PREREQUISITES
The ability to edit permissions on the domain. You may need the help of your local IT professional.
INTRODUCTION
As of version 3.3, EDL is now a Windows Service that runs regardless as to whether or not the PC on which it is running is logged in. There are numerous good reasons for this, but one of the trade offs is that a Windows Service runs under a different security context than regular applications. As such, there are different security considerations when it comes to setting up EDL to run on your network.
Let's assume you want to run EDL on an application server (\\appserver1). It will look for QCC files on a file server (\\fileserver1) and place the results into a SQL Server database.
By default, the EDL Load Service is installed and told to use "Network Service" as an account. This is a special Windows account (with no password) that gives the EDL Load Service general access to the network as if it was in the "Users" group. The Users group is another Windows built-in group. Under normal circumstances this should work without an issue. However, in certain cases IT will lock down access to the Network Service account for security reasons. If this is the case, you will need to create a separate functional ID that EDL can use to access the QCC files on your file server.
RULES
- Services cannot used mapped letter drives for network resources. You can use letter drives for the C drive and other local resources, but mapped network resources will not work. This is because a service uses a separate log in context that does not map drives. This is even true if you enter your own login credentials. Even though you have an M drive, the service will not. Instead use UNC style paths to get to your network. The format is always "\\servername\shared directory\folder\folder\folder\etc. For example: \\fileserver1\D-Drive\Prolink\
- Do NOT use your own or any person's user id. If you do and change your password at some point, EDL will not know the new password and will stop working. It is much safer to create a special user account for EDL that does not have an expiring password so you do not have to troubleshoot later.
STEPS
- Have your IT department create a special user id for EDL that does not have an expiring password.

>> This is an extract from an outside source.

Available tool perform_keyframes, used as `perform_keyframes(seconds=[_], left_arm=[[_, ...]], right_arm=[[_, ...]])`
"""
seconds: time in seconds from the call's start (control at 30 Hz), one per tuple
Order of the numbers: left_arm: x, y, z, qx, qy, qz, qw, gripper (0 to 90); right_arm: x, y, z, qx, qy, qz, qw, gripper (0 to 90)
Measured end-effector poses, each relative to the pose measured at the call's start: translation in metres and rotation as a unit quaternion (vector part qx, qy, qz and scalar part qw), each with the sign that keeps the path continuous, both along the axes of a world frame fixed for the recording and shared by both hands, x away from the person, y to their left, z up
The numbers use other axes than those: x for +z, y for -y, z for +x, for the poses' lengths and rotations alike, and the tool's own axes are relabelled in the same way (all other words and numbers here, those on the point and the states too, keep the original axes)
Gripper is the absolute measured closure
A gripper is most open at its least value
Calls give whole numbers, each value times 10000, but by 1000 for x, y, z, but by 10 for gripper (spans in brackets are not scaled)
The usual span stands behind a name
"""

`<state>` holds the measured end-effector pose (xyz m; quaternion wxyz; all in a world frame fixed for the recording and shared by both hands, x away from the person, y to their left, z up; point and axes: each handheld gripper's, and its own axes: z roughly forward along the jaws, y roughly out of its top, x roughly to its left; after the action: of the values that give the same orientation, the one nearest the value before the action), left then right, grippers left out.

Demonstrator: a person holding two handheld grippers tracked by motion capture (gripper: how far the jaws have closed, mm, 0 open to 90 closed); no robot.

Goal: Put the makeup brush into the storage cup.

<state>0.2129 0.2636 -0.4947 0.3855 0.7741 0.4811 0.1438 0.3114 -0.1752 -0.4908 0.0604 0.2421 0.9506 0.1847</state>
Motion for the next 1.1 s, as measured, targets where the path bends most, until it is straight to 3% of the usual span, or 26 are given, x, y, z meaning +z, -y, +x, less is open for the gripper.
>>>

- Have your IT department give Read/Write (modify) access for this user to the network path(s) where your QCC files are stored. This will typically entail creating a group with access and adding the user to the group.

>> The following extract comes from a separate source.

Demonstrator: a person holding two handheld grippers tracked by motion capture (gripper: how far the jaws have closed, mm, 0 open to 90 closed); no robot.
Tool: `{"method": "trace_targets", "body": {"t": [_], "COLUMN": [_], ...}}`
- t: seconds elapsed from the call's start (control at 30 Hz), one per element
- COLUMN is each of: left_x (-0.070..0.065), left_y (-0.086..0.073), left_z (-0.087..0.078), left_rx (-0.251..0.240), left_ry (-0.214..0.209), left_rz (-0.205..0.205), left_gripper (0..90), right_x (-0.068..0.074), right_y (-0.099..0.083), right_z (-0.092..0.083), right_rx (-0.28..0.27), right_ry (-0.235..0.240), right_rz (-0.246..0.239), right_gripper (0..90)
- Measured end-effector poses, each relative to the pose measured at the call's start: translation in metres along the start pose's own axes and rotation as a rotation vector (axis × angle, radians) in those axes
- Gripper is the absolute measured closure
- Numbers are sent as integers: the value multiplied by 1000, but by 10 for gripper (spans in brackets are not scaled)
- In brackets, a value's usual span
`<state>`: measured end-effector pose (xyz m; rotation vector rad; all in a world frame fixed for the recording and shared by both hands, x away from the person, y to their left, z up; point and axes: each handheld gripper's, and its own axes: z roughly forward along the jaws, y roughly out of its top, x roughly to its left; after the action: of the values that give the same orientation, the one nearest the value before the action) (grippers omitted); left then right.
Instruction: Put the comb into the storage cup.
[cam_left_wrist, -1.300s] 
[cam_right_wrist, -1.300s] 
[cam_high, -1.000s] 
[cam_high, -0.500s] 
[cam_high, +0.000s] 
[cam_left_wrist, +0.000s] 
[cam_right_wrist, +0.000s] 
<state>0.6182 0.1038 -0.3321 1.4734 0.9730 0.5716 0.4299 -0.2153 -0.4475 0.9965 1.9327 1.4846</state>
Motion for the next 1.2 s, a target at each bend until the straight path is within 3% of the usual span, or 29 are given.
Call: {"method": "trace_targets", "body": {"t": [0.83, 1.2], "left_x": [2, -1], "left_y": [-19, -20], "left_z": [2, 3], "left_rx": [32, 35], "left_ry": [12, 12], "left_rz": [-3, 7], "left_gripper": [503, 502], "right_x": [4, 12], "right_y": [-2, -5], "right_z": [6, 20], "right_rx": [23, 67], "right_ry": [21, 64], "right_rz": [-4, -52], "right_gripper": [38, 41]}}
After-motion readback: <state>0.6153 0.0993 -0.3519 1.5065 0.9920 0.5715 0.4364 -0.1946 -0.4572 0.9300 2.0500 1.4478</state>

- Set the EDL Load Service to use the login id you just created in Step 1.
- Go to Control Panel > Administrative Tools > Services
- Right click on EDL Load Service and choose Properties.
- Click the Log On tab.
- Choose This Account, type the logon, type the password twice, and click Apply.
- Click OK.
- Restart the service by right clicking on it again and choosing Restart.

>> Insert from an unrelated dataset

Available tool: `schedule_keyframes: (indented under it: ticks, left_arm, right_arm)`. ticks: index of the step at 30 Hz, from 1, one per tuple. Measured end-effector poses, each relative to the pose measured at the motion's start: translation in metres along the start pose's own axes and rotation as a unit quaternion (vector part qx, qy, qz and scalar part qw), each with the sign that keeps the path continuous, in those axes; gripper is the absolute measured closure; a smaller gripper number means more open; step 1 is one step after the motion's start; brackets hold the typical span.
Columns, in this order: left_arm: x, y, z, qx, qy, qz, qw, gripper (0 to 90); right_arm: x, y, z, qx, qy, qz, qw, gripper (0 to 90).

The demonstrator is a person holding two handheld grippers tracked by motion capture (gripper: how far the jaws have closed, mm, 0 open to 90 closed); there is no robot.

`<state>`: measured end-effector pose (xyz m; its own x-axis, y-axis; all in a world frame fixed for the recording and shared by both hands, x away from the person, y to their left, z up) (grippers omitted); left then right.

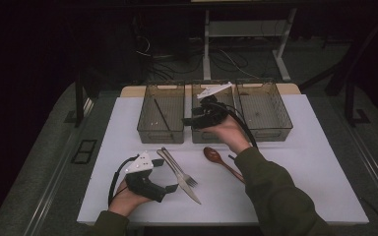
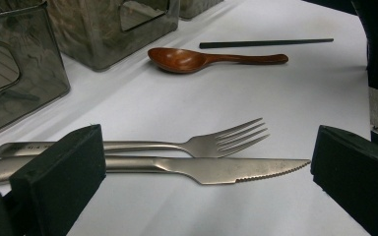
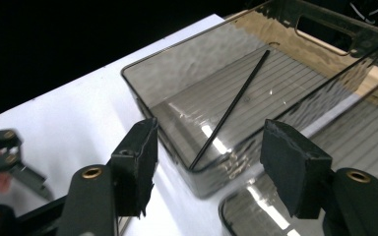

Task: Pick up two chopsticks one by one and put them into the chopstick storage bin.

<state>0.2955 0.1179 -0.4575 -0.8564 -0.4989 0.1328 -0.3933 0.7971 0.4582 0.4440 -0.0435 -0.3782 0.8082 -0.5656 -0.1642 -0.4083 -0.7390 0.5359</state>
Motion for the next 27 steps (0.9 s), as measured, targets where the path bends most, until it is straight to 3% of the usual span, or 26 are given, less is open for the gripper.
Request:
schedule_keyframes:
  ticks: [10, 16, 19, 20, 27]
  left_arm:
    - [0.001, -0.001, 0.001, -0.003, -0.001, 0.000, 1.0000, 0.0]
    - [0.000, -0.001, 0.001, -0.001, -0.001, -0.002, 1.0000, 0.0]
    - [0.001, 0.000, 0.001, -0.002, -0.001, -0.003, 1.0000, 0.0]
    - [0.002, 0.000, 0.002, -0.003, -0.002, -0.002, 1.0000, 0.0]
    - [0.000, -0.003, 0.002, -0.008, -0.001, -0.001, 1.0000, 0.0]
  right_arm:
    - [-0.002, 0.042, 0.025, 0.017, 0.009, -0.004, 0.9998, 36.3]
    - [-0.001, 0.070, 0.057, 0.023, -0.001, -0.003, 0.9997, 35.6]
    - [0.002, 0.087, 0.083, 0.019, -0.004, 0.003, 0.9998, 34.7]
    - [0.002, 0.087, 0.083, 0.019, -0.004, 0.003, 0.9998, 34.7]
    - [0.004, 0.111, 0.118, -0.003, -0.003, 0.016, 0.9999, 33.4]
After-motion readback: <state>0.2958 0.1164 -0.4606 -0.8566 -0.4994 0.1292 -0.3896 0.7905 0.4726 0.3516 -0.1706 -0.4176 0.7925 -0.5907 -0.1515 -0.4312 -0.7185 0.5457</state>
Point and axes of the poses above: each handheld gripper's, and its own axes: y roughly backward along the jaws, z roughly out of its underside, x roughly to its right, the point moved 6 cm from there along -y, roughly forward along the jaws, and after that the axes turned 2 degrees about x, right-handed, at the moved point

- In the EDL event, make sure to specify the appropriate path using the UNC format.
NOTE: Just because you can see the files below in the list does not mean the service can see them. Remember that you are running the EDL client under your credentials.
That should be all you need.
MORE INFORMATION
To test the credentials of a particular event, you can use the Check Now link on the main EDL screen. When you click this link, you will see a Permission Check Utility screen appear. At that point, the EDL Client will send a message to the EDL Load Service asking it to look at the QCC file directory for that particular event. The service will respond by reporting every file it finds in that directory. If you do not see any results in a couple of seconds then you know there must be a permission problem with the network location and the account being used by the EDL Load Service. If you see results then it means the service should load the QCC files into the SQL database properly.